ACTIVITY
Determine how many lines below hold the string "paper". Reply with the number alone.

(Items listed in a dataset)
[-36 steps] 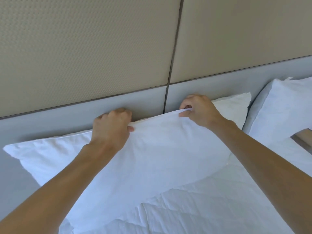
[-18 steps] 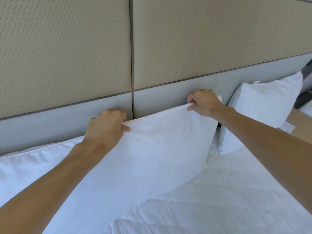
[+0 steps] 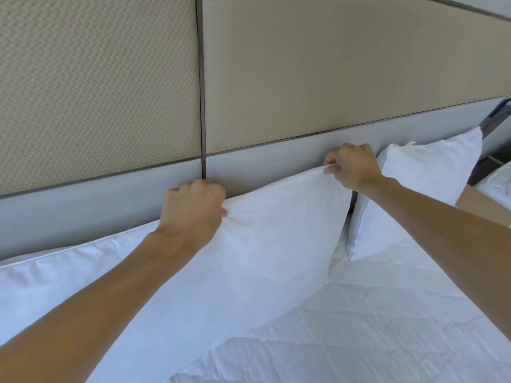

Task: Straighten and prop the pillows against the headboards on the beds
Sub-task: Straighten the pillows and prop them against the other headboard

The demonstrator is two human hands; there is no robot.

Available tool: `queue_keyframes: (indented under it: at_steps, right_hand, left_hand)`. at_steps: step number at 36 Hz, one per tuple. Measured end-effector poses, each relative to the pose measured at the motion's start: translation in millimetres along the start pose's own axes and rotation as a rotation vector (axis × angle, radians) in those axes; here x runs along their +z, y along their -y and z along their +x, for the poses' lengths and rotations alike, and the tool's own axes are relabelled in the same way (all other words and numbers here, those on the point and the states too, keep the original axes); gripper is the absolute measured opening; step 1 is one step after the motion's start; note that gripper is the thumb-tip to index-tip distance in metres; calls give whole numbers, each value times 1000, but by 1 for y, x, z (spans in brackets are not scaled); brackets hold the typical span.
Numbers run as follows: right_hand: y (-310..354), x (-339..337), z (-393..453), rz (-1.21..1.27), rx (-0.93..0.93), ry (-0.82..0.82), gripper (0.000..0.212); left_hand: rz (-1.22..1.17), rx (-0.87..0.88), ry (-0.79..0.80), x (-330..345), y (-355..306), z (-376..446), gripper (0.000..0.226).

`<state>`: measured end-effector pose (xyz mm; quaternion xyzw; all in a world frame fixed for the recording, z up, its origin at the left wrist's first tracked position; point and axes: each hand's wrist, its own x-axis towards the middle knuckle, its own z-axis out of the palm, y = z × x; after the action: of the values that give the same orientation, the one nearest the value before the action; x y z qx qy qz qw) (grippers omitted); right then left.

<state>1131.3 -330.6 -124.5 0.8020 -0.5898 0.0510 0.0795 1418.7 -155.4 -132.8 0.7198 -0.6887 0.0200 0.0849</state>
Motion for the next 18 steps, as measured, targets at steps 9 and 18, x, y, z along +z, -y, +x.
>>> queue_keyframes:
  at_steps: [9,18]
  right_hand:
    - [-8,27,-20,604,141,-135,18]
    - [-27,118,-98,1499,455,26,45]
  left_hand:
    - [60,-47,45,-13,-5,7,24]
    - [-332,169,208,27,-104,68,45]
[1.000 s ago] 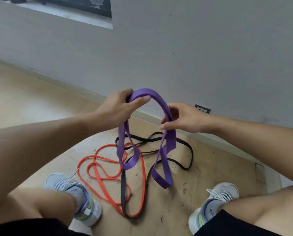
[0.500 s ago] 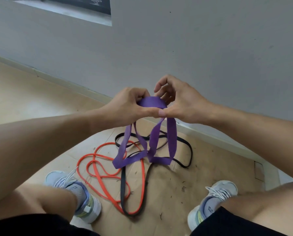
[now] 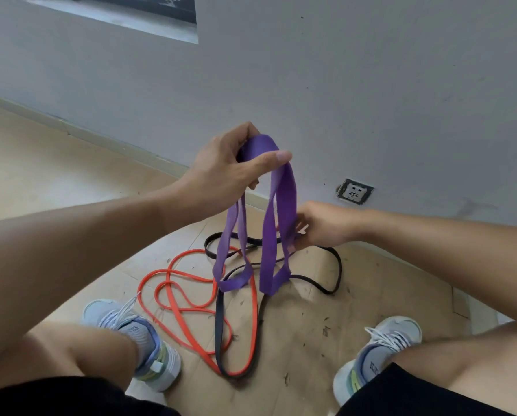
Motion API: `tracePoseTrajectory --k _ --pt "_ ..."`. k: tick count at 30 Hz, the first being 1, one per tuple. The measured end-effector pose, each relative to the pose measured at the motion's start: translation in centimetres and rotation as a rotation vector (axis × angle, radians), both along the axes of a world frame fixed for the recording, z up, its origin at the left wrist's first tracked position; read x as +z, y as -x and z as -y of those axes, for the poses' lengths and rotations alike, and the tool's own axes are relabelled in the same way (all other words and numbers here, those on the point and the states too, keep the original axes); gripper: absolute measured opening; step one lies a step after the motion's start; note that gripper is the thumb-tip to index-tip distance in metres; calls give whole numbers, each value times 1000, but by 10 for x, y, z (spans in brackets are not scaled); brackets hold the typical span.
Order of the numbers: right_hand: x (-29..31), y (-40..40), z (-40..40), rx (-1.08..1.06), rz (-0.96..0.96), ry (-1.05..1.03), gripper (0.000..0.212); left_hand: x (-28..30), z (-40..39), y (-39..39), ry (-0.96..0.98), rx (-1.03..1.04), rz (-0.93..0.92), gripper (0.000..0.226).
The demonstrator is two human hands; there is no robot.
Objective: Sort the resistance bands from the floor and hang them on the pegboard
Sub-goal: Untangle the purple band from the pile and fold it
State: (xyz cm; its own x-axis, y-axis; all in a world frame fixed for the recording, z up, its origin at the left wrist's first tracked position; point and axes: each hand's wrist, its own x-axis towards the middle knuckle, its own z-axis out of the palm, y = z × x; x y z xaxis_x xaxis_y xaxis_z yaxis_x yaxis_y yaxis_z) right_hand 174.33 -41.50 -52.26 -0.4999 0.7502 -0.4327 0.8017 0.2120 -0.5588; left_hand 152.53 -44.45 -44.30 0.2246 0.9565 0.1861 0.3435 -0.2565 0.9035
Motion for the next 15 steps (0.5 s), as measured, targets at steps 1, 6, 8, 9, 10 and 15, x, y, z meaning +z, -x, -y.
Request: tracePoseTrajectory --k 1,6,8,9,10,15 --pt "-5 -2 -2 17 21 12 23 -1 -3 1 -20 27 34 47" --pt "-20 -14 -6 -94 -45 126 23 0 -21 10 -59 248 258 29" --pt "-23 -19 -7 -119 -82 197 33 -2 -31 18 -25 339 361 25" --pt "-25 -21 -8 -110 -83 243 34 -5 -37 23 4 381 402 24" --pt "-25 -23 -8 -92 -67 286 33 -9 -42 28 35 418 428 23" --pt "-35 -32 -8 -35 113 338 29 -30 -61 53 154 590 457 24"
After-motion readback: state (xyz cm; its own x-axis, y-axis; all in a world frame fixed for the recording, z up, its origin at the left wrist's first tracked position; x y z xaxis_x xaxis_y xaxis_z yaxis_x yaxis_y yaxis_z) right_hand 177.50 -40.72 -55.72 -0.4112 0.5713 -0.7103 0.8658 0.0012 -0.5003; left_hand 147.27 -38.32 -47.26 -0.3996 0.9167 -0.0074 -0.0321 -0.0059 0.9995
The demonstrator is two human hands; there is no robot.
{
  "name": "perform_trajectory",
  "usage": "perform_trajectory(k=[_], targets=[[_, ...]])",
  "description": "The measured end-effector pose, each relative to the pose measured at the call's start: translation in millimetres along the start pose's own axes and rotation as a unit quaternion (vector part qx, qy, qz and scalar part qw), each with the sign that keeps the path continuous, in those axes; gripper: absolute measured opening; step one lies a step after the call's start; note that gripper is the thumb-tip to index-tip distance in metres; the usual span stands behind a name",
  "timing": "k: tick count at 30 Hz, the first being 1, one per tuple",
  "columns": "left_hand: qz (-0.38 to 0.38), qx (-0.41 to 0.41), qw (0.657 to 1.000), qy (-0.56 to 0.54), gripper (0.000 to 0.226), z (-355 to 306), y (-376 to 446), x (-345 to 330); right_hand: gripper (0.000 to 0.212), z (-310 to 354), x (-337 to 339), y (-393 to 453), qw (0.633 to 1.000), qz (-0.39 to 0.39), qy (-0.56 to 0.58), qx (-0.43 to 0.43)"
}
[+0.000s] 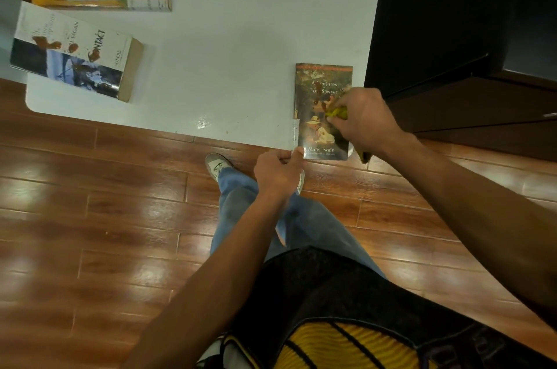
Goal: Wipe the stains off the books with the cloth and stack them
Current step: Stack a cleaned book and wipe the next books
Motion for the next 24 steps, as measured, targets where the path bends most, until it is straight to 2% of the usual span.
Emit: perform_trajectory(k=[2,6,10,14,18,21,24], targets=[[0.0,-0.007,1.0,0.003,0.031,-0.3,-0.4,0.4,0.022,6.4,-1.8,-4.0,0.999,0.023,-0.005,0.031],[0.001,0.001,1.0,-0.006,0.029,-2.0,-0.9,-0.8,0.019,-3.3,6.3,7.5,0.999,-0.022,0.016,-0.023],[-0.001,-0.005,1.0,0.0,0.029,-3.1,-3.3,0.3,0.024,7.9,-0.3,0.9,0.999,0.023,-0.001,0.046],[-0.003,0.004,1.0,0.003,0.031,-5.4,-3.9,0.5,0.022,-4.2,6.3,11.8,0.999,-0.036,0.019,-0.017],[0.002,-0.005,1.0,0.013,0.032,-8.2,-7.0,1.7,0.026,12.0,1.4,2.9,0.996,0.038,-0.022,0.081],[0.002,-0.002,1.0,0.01,0.032,-10.0,-10.0,1.6,0.025,2.9,12.2,13.4,1.0,0.009,-0.001,0.02],[0.002,-0.001,1.0,0.007,0.033,-11.8,-11.2,1.2,0.026,7.1,10.9,14.1,0.999,0.016,-0.014,0.034]])
Point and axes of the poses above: each hand's wrist, its own y-axis towards the middle knuckle, its own x-axis out of the back of the hand, z = x × y, the point moved 5 cm from there along y, towards the middle knuckle, and after that the axes turned 5 degrees about -y, right-handed, at the moved point
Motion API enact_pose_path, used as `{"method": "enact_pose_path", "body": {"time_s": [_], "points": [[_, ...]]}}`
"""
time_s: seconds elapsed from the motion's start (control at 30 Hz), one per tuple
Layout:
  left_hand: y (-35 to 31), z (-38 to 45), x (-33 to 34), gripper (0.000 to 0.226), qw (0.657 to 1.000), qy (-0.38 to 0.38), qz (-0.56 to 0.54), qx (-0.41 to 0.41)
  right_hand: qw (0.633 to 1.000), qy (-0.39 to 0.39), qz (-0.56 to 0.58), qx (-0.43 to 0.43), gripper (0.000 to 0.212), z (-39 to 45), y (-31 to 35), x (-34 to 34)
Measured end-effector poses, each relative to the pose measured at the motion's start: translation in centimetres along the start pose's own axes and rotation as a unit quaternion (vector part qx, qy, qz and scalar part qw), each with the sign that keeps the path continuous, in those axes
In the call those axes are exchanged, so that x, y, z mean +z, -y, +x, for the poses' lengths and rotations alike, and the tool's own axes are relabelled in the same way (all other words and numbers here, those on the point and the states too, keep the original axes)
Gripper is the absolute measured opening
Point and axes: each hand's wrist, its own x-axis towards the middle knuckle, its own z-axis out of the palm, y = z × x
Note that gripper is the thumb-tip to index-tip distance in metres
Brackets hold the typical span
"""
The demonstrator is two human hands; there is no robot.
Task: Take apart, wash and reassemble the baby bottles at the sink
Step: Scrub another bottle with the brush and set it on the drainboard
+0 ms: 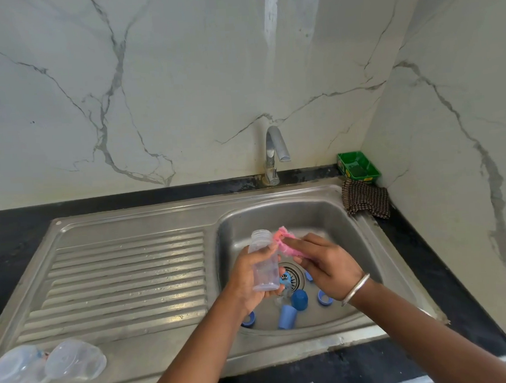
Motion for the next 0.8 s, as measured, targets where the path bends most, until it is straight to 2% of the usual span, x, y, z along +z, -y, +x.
{"method": "enact_pose_path", "body": {"time_s": [0.1, 0.17, 0.33, 0.47, 0.63, 0.8], "points": [[0.5, 0.3, 0.0, 0.048, 0.998, -0.052, 0.046, 0.010, 0.999, -0.043, -0.004, 0.015, 0.047, 0.4, -0.6, -0.8], [0.9, 0.6, 0.0, 0.053, 0.995, -0.070, 0.065, 0.014, 0.997, -0.070, 0.013, 0.016, 0.046, 1.2, -0.8, -1.5], [1.1, 0.7, 1.6, 0.049, 0.990, -0.075, 0.114, 0.021, 0.998, 0.008, -0.035, -0.049, 0.049, 2.3, -0.3, -1.6], [1.3, 0.6, 3.3, 0.049, 0.997, -0.073, 0.033, 0.004, 0.999, -0.002, 0.020, -0.041, 0.044, 1.8, -1.8, -1.7], [2.4, 0.8, 5.0, 0.024, 0.995, -0.059, -0.064, -0.043, 0.996, -0.013, 0.085, -0.036, 0.048, -0.5, -4.0, -2.4], [3.7, 1.2, 5.6, 0.032, 0.989, -0.074, -0.117, -0.054, 0.994, 0.001, 0.104, -0.030, 0.058, -1.7, -6.8, -3.3]]}}
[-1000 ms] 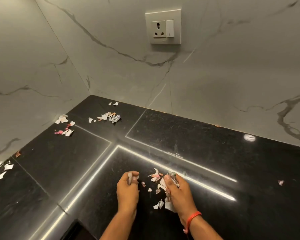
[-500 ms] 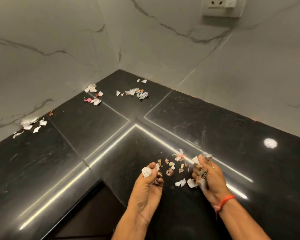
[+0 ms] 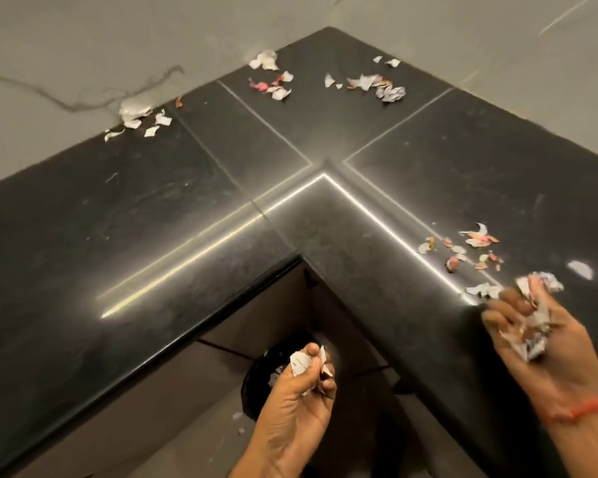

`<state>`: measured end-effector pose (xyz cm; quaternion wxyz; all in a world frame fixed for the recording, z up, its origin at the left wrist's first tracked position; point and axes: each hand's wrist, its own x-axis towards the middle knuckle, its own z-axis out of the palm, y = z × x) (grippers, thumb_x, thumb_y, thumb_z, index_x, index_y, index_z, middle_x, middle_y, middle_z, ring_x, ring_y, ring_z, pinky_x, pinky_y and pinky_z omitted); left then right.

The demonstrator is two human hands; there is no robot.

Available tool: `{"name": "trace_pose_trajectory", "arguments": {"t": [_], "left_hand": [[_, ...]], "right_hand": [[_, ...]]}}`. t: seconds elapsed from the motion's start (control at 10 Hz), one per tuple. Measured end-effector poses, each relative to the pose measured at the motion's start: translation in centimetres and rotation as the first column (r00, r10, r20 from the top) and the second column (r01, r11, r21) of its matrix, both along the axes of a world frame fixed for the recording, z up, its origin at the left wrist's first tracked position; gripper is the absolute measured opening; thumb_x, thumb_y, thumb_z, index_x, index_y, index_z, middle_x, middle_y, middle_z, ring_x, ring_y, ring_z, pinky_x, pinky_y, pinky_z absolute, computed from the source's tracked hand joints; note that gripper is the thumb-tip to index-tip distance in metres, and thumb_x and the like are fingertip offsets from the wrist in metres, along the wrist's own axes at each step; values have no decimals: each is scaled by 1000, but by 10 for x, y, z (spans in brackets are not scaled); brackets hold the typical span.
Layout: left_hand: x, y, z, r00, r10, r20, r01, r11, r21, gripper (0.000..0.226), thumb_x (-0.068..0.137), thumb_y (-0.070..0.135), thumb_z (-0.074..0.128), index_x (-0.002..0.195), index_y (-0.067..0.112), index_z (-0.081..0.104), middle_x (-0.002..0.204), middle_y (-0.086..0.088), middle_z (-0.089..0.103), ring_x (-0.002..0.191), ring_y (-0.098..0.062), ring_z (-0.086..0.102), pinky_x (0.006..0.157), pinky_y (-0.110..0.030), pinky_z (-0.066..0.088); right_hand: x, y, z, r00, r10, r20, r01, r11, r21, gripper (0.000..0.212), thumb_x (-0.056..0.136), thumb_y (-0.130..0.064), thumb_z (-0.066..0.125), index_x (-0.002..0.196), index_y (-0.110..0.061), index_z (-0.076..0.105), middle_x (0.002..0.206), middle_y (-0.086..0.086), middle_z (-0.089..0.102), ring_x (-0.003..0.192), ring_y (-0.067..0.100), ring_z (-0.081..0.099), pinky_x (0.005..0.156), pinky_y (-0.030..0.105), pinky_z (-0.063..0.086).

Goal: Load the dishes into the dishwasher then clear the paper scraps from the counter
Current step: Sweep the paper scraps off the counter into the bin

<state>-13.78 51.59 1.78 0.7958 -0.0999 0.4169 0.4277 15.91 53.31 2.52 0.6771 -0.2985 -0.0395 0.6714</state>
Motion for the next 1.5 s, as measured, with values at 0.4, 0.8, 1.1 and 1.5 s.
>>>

EXPECTED ANSWER
2